Task objective: Restate the data below word for word. Skip any images it contains.

Supplied information:

==================================================

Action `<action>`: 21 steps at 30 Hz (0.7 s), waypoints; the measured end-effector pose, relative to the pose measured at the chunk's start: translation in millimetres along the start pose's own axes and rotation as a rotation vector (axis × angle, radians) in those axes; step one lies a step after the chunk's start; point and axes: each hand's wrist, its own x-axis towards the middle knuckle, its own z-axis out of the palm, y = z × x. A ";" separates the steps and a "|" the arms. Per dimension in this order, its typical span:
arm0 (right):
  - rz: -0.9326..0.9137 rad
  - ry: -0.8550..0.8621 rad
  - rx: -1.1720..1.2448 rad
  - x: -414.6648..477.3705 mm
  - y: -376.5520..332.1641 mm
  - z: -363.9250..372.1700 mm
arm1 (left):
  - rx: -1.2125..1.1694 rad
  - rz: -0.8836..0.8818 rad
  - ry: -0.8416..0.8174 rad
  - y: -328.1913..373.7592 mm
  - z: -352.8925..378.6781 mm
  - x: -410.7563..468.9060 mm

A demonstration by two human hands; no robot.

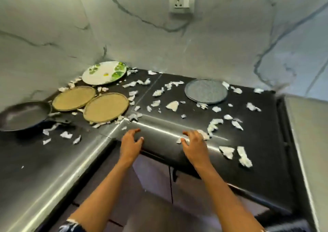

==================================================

Result of the task:
Action `<action>`: 21 steps at 30 Hz (0.7 s), waypoints; the measured end-effector pose, relative to the pose measured at the chunk's start: translation in millimetres along the start pose's own axes and rotation as a rotation vector (axis × angle, radians) in those axes; step one lies a step after the chunk's start; point and axes: each hand's wrist, its own x-axis towards the middle knuckle, its own z-axis out of the palm, y = z × x. A ";" separates the steps and a "|" the arms. Per dimension in this order, its typical span:
arm0 (right):
  - rz: -0.9326..0.9137 rad
  - ry: -0.8550..0.8621 rad
  - rx: -1.1720..1.2448 rad
  - x: -414.6648..477.3705 mm
  - y: -376.5520..332.1641 mm
  - z: -363.9250..372.1700 mm
arm1 (left):
  - rx: -1.2125..1.1694 rad
  - rz: -0.8836..0.8818 rad
  - ry: -0.8416..0.8174 rad
  - y: -328.1913..373.7592 mm
  - z: -352.8925..378.6781 mm
  - x: -410.7563..468.9060 mm

A demonstration by two human hands; no robot.

The response to the exercise is now finished.